**HOW TO COMPLETE THIS TASK:** Please count the lines in the data below that hold the word "written", and give only the number.

**ENTRIES SUPPLIED:**
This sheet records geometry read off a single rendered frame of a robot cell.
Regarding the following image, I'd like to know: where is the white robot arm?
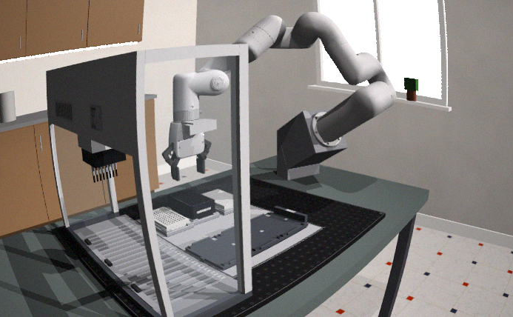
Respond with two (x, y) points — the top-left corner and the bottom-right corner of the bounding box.
(232, 12), (396, 147)

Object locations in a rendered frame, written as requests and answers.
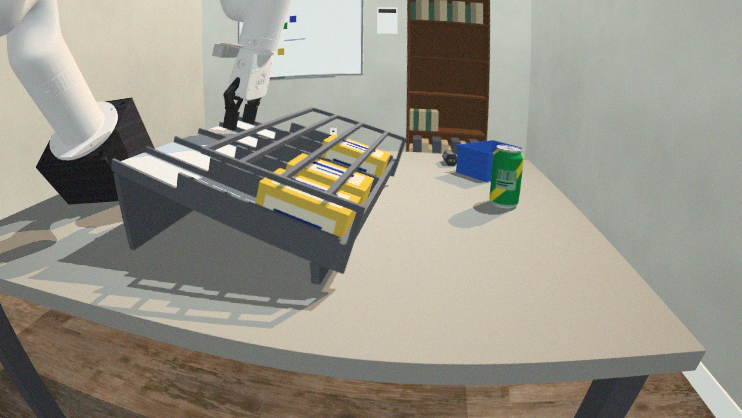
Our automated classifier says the blue open bin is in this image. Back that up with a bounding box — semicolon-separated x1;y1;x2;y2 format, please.
457;140;514;182

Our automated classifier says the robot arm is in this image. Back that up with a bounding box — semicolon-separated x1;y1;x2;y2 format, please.
0;0;292;160

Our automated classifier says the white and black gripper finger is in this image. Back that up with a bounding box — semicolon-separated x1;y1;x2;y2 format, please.
223;77;243;131
242;98;261;124

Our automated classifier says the yellow butter carton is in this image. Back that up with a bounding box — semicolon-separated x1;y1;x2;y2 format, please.
286;153;374;205
255;174;361;238
321;135;390;177

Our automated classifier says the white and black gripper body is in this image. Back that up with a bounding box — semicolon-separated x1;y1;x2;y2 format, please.
228;48;274;101

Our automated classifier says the green drink can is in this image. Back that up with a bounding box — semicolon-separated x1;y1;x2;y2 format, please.
489;145;524;209

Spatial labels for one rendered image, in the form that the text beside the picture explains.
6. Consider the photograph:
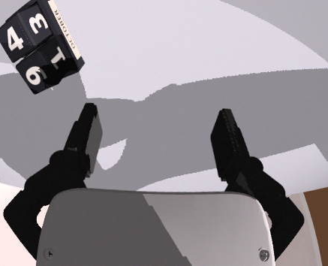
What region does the black tray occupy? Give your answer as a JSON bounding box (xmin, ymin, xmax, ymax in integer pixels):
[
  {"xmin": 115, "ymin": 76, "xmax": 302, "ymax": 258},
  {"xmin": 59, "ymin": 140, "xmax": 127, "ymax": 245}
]
[{"xmin": 5, "ymin": 0, "xmax": 85, "ymax": 78}]

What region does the black calendar cube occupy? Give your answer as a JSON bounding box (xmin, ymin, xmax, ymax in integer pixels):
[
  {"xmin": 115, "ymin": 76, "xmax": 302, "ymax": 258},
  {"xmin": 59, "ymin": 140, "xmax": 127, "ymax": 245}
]
[
  {"xmin": 16, "ymin": 37, "xmax": 71, "ymax": 95},
  {"xmin": 0, "ymin": 4, "xmax": 54, "ymax": 63}
]

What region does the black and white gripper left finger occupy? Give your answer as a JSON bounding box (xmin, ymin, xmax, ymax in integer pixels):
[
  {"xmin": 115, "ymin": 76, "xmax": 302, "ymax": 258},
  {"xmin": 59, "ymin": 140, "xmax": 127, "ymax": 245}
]
[{"xmin": 3, "ymin": 103, "xmax": 103, "ymax": 260}]

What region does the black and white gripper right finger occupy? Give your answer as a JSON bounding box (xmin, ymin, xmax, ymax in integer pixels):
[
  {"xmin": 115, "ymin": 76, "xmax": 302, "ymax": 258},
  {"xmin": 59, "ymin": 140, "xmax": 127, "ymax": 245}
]
[{"xmin": 210, "ymin": 108, "xmax": 304, "ymax": 261}]

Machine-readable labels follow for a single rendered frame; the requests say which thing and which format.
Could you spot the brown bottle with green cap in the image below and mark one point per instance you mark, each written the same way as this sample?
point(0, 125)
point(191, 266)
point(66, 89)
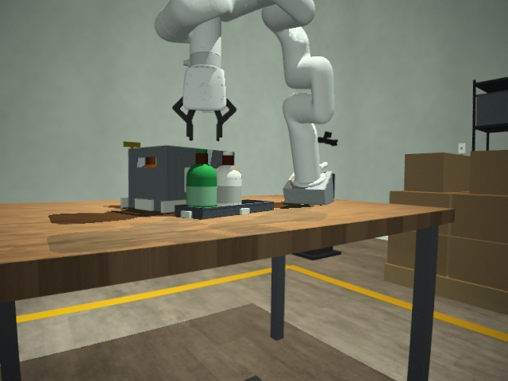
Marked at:
point(150, 162)

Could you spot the green and brown bottle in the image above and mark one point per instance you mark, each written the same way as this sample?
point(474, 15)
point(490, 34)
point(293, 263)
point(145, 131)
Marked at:
point(201, 182)

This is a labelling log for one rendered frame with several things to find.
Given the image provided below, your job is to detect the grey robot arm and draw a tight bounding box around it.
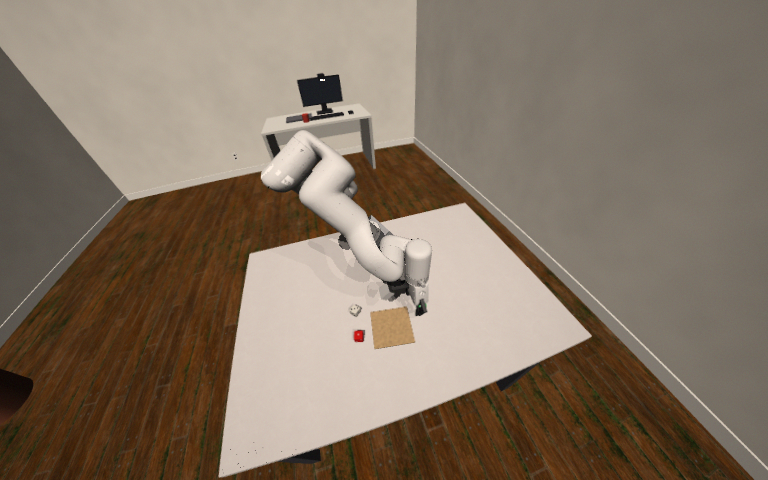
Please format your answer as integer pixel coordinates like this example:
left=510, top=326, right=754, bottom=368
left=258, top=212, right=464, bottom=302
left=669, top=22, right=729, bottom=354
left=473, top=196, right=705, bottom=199
left=261, top=130, right=432, bottom=301

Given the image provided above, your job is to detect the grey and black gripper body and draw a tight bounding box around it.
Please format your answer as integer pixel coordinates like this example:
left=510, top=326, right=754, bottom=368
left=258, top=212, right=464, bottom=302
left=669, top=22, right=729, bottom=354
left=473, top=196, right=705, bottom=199
left=406, top=281, right=429, bottom=306

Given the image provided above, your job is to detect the tan mat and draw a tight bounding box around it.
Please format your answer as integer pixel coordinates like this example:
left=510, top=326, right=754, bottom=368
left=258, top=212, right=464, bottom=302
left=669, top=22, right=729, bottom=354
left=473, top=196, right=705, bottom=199
left=370, top=307, right=415, bottom=349

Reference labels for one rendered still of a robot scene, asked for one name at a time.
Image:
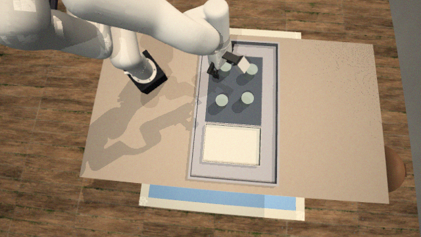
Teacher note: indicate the clear glass cylinder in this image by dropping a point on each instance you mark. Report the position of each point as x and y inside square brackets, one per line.
[221, 101]
[250, 72]
[246, 99]
[225, 69]

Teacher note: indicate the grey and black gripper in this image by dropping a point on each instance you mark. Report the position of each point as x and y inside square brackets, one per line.
[216, 61]

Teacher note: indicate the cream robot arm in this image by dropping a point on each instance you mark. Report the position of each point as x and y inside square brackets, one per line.
[85, 29]

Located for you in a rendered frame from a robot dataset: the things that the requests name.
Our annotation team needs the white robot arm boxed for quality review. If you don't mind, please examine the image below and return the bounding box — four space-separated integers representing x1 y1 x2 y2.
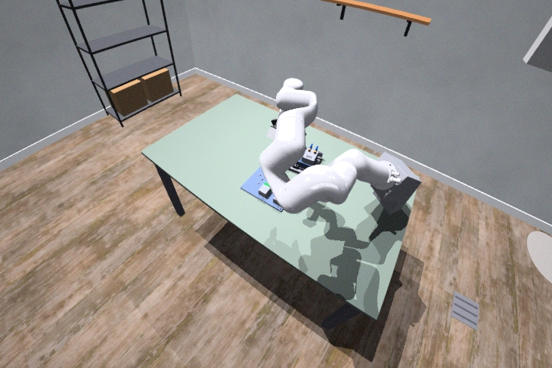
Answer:
259 79 402 214

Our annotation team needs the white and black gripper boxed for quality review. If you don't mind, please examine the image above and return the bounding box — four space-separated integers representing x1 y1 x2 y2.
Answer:
271 110 282 126

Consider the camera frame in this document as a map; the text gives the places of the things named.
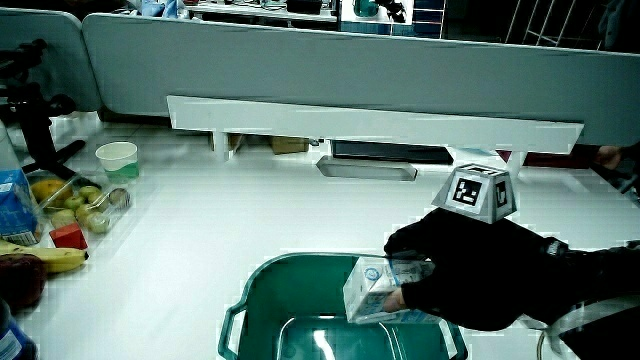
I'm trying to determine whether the person's right hand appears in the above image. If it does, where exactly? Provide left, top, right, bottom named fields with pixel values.
left=383, top=163, right=571, bottom=333

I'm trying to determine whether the clear plastic packet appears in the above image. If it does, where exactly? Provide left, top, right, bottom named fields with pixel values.
left=342, top=255, right=443, bottom=325

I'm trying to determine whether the green plastic basket plate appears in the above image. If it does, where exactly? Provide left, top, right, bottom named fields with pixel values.
left=217, top=252, right=470, bottom=360

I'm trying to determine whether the person's right forearm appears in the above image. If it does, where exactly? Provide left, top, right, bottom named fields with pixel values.
left=559, top=239, right=640, bottom=360

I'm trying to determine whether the black flat device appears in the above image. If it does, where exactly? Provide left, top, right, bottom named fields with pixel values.
left=330, top=139, right=455, bottom=166

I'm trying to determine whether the grey flat tray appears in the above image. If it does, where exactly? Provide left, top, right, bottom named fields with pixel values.
left=315, top=154, right=419, bottom=183

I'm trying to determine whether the white shelf board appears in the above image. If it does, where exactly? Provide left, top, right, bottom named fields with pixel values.
left=166, top=94, right=585, bottom=177

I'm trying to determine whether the brown cardboard box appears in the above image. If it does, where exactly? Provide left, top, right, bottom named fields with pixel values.
left=269, top=135, right=312, bottom=156

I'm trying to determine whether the white metal rack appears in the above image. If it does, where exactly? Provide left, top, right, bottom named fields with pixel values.
left=503, top=0, right=607, bottom=51

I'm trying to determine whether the large grey divider panel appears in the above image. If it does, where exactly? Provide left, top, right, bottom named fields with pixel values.
left=81, top=12, right=640, bottom=148

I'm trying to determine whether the teal container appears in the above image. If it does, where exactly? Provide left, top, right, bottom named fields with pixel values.
left=352, top=0, right=380, bottom=19

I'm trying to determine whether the white green paper cup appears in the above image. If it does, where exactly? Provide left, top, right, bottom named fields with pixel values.
left=94, top=141, right=140, bottom=185

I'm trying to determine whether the clear plastic fruit box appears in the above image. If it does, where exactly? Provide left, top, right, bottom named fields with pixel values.
left=27, top=169, right=134, bottom=236

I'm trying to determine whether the red cube block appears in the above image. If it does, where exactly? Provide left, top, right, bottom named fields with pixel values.
left=48, top=222, right=89, bottom=251

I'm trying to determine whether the blue cloth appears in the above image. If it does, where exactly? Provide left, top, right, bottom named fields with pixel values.
left=140, top=0, right=187, bottom=20

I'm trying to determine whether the yellow banana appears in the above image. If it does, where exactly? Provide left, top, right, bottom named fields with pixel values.
left=0, top=238, right=90, bottom=274

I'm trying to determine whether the orange yellow fruit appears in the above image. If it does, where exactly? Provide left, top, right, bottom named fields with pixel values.
left=29, top=178, right=74, bottom=207

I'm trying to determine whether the dark red fruit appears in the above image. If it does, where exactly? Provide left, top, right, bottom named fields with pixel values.
left=0, top=253, right=48, bottom=312

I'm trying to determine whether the blue bottle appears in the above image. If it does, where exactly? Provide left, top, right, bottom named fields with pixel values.
left=0, top=298, right=39, bottom=360

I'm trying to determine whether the small grey divider panel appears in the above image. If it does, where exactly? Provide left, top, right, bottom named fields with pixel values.
left=0, top=6, right=104, bottom=114

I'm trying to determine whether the white strap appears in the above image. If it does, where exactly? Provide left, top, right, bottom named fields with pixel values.
left=536, top=294, right=640, bottom=359

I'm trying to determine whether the black camera tripod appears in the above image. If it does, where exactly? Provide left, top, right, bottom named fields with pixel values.
left=0, top=38, right=87, bottom=182

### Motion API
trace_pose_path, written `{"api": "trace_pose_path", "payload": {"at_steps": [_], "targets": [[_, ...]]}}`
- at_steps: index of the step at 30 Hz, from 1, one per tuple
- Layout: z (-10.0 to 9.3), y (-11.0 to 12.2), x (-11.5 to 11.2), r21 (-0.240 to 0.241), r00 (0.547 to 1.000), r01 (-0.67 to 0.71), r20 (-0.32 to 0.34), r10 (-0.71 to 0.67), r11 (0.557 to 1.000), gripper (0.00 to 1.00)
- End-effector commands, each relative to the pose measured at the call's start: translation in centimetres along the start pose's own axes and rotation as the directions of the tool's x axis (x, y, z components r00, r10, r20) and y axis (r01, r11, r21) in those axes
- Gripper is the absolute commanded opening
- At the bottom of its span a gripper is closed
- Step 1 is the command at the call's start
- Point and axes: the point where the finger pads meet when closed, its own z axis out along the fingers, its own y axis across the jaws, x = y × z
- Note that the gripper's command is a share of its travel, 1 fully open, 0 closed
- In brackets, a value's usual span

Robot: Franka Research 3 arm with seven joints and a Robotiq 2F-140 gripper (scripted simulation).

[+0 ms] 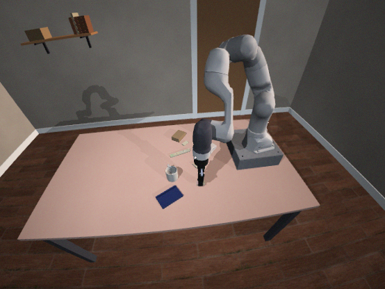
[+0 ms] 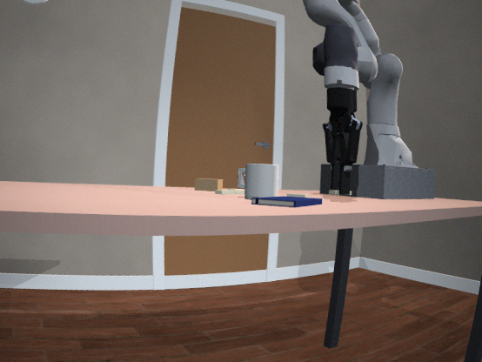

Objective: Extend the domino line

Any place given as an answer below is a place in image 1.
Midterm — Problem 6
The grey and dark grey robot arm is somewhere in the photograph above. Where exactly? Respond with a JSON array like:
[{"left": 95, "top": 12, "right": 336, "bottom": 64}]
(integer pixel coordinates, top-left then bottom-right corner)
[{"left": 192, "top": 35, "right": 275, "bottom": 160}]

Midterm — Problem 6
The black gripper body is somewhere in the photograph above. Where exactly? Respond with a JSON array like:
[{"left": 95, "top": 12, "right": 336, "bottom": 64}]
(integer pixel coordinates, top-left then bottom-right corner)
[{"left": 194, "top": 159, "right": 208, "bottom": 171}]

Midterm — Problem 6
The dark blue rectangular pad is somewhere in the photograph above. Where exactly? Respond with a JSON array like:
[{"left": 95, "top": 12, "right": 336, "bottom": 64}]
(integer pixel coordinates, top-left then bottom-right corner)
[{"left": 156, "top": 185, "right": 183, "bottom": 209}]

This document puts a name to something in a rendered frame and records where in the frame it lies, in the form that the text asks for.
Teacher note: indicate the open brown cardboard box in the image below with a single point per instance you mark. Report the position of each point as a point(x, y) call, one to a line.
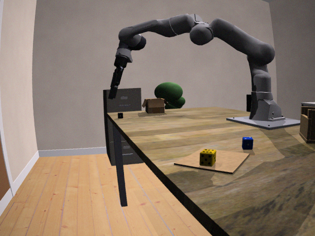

**TASK SOLUTION:** 4